In order to create a new security order in Fallujah, the Shia-led government may also need to create a new demographic reality.
Putting aside the Iraqi government’s discourse on “Fallujah returning to the homeland’s embrace”, there should be no doubt that Shia political and militia leaders will make every effort to pull Fallujah, and other liberated Sunni-populated cities, back under Baghdad’s sphere of influence.
According to this plan, all Sunni-dominated areas that are being “liberated” by the Iraqi army and the armed militias will come under an overall security surveillance scheme. Such a move is likely to take place with the assistance of segments of the Sunni population, politicians and tribal leaders who have been working closely with the Iraqi government.

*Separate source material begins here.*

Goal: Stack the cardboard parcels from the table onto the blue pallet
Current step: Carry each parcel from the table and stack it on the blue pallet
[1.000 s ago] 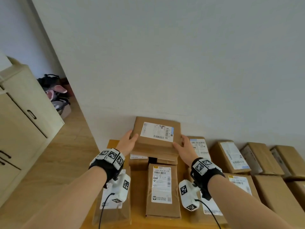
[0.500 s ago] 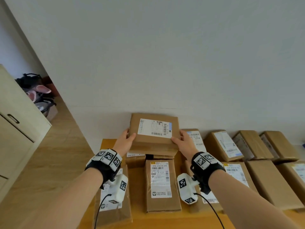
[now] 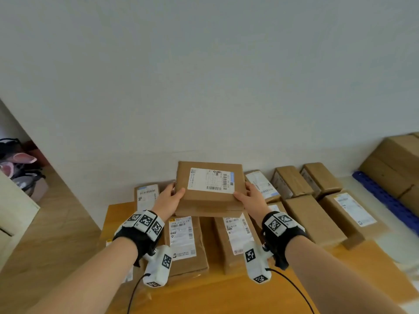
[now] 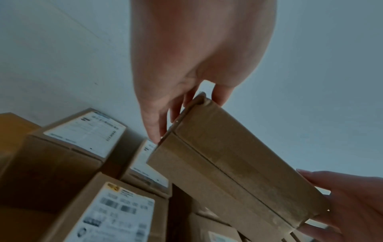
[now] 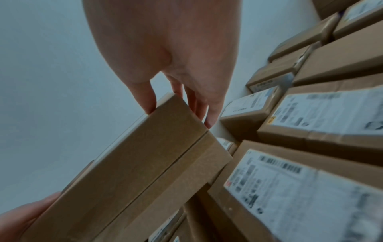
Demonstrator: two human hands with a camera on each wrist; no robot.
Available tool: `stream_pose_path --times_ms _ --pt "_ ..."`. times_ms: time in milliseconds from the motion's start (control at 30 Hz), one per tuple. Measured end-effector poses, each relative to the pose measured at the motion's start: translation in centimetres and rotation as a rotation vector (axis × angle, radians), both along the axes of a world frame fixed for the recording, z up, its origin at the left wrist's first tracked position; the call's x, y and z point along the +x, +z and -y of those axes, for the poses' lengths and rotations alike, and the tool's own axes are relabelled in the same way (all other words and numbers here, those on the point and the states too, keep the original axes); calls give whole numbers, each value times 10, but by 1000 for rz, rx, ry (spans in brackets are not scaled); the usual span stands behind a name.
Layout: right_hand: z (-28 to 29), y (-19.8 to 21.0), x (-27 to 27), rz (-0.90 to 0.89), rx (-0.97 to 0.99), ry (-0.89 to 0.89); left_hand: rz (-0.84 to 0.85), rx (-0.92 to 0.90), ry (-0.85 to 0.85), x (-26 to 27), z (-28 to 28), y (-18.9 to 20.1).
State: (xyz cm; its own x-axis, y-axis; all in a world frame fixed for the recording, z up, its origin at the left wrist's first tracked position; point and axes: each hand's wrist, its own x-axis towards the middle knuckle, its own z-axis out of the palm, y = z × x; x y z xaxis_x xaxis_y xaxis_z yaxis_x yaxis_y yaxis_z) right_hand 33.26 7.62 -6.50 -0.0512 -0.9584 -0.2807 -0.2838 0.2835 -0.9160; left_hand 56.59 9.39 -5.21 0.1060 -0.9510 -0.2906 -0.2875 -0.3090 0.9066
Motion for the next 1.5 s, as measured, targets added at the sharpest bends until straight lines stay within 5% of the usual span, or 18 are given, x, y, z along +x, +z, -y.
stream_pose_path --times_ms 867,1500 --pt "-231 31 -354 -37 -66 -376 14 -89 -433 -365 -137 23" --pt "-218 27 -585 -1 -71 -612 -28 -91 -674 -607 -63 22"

Iraqi media reported statements by Shia leaders that speak of the “costly sacrifices” invested in the war against ISIL, hoping this will make post-Fallujah Iraq different from the country it was before. Accordingly, like post-ISIL Diyalah and Salahuddin, two cities that were retaken from ISIL fighters some 18 months ago, the Iraqi government will ensure that Fallujah also remains under its firm grip.

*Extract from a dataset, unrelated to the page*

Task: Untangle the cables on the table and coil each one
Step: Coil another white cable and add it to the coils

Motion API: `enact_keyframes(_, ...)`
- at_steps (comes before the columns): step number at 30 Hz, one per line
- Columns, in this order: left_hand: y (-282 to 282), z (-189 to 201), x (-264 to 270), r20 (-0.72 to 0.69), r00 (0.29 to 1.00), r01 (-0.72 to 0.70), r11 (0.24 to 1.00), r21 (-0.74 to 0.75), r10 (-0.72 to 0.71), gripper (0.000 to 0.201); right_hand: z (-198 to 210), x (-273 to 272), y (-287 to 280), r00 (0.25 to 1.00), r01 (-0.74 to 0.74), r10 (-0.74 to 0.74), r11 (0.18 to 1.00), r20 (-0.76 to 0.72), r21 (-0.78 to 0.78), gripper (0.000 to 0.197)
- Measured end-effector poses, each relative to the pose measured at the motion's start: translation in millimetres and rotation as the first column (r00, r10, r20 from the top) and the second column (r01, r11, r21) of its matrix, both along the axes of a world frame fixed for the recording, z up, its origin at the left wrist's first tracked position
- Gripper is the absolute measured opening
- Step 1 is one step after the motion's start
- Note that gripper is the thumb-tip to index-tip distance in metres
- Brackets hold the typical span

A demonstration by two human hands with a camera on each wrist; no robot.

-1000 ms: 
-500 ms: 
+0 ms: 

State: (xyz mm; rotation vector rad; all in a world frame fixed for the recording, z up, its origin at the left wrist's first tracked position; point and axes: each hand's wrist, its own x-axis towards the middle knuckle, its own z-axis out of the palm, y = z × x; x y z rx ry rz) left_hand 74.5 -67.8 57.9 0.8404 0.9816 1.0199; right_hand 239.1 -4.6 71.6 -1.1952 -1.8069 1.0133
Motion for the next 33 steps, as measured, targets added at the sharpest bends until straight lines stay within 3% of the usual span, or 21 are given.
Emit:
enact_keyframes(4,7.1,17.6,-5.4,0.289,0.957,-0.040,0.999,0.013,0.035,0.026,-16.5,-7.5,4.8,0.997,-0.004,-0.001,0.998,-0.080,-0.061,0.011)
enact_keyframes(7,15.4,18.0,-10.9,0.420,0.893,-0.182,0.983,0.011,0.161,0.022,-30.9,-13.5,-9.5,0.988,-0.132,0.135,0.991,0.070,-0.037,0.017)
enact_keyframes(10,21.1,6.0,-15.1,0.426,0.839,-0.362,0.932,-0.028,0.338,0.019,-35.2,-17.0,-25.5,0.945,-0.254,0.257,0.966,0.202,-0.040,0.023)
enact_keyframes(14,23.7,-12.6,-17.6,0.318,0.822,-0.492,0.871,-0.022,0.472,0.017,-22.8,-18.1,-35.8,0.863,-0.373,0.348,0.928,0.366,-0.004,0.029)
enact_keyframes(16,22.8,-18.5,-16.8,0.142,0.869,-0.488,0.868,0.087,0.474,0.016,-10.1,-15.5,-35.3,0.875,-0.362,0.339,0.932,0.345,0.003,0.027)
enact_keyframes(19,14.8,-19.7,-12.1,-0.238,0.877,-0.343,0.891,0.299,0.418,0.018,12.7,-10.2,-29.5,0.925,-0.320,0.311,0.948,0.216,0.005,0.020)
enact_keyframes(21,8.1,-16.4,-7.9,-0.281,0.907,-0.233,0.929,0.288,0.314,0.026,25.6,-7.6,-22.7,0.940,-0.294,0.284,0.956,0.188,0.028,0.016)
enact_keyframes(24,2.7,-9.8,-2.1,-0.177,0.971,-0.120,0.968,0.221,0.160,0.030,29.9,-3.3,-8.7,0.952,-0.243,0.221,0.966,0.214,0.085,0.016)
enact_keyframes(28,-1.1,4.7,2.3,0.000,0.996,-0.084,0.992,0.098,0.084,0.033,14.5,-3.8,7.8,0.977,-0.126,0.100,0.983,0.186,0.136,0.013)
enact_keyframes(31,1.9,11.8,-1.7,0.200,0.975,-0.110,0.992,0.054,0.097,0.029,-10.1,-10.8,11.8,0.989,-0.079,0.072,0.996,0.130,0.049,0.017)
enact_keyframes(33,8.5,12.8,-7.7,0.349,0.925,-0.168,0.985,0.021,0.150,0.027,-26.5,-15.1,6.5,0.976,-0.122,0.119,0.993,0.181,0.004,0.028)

For this to happen, Iraqi press reports say that a new military command will be set up in Fallujah to police the city after the army and federal police restore stability and leave. The new command will be designed on the model of the Samarra Operation Command which was established following the bombing of the Shia holy shrines in 2006 and comprised mainly security forces and Shia militias.
Effectively, this will give the security forces as well as the PMF full control over the city with assistance from local tribes that have contributed an auxiliary role in the fight against ISIL.

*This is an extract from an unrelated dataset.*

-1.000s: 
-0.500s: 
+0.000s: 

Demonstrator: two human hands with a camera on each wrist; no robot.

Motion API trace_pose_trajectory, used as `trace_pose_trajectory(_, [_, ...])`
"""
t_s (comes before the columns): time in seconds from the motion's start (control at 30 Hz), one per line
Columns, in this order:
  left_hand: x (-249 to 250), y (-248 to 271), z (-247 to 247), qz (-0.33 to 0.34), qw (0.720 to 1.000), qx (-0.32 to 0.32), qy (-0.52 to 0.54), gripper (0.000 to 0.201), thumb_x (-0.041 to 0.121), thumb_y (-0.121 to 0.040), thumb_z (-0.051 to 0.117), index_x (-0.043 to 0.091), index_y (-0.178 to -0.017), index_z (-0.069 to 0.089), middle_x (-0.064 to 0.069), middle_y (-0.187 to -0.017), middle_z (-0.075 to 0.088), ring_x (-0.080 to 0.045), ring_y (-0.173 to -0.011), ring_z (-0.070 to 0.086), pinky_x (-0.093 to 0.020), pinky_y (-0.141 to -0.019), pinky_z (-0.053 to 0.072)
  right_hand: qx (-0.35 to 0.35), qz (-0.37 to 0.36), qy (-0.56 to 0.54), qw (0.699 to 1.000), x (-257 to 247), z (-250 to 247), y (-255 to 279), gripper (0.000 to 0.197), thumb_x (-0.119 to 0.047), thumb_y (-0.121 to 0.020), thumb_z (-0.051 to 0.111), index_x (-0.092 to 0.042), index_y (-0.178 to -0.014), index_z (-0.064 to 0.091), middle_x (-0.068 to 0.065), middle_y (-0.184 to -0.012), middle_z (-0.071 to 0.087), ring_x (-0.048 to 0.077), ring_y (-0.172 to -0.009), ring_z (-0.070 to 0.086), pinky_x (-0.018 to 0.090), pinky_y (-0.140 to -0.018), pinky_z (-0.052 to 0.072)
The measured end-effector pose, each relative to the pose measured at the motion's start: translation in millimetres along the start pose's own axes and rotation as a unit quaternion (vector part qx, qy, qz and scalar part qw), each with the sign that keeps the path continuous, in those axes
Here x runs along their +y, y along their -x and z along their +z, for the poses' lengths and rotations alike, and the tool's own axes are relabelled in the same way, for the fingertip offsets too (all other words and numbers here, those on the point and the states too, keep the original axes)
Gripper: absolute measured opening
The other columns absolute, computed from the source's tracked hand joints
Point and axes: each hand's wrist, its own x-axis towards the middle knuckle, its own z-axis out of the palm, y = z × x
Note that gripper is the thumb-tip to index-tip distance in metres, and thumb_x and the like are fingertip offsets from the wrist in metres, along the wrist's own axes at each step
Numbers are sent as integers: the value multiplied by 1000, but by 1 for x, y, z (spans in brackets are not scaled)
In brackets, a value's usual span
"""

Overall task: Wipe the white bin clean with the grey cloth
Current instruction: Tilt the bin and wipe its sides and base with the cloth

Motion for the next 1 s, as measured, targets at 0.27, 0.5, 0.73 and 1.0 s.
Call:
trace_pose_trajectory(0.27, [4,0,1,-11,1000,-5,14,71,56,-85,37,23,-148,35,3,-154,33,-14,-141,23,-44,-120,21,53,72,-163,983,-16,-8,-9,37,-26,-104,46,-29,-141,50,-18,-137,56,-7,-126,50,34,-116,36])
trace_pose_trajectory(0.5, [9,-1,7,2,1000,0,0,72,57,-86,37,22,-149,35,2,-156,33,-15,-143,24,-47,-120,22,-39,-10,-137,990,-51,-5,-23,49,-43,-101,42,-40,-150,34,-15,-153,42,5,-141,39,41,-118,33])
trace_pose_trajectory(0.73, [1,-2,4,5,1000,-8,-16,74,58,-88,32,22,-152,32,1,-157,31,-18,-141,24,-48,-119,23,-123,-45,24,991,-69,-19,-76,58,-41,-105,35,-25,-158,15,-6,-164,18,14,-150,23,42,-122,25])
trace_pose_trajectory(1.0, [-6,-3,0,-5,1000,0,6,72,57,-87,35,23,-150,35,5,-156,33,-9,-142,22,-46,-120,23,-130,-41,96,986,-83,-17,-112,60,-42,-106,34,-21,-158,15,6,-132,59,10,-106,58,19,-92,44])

The goal would be to prevent ISIL from making a comeback and to block any new Sunni armed resistance from coming into being. Therefore it is highly unlikely that Fallujah will be policed by a local Sunni security force.
In order to create a new security order in Fallujah, located 60km from Baghdad, Abadi’s government may also need to create a new demographic reality, as the majority of Fallujah residents have left and it is unclear whether or not they will be able to return to a city that has been largely devastated.
While there are so far no signs of planned demographic changes in the city, a decline in the Sunni population – for any reason – is likely to have a devastating effect on balancing communal interests.
If that happens, it will be a strategic game-changer that will put Abadi’s government and the PMF in control of Anbar province, on the Iraqi western border with Jordan, Saudi Arabia and Syria.
Having the entire Anbar province in the hands of Iran-backed groups will not only protect the western entries to Baghdad, it will also establish “strategic depth” for the regime of Syrian President Bashar al-Assad.
While for the short and medium terms this strategy will allow for more cooperation between Assad’s army and the Iraqi army – backed by the militias – in their fight against ISIL, it will have geopolitical ramifications for the larger regional order.
The move will reopen the vast desert border areas with Saudi Arabia and Jordan, two countries that have never hidden their concerns about the rising power of the Shia-led militias and Iran’s influence in Iraq.
Attention is now shifting to the long-awaited offensive to flush out ISIL from Mosul, the country’s largest Sunni-populated centre and ISIL’s last stronghold in Iraq. Winning the Mosul battle will certainly be tougher than Fallujah. But the world wants to see if Iraq can take back its last city from ISIL and – at the same time – deal a death blow to the group.
For this to happen, Baghdad should be prepared for peace while still at war, to quote China’s greatest strategist Sun Tzu.
In essence, the Iraqi government does not need a short-term victory over ISIL that humiliates the large Sunni community. The more reasonable option would be to avoid making this war a zero sum game where the Shia leadership does not seek to gain popularity at the expense of a defeated Sunni population.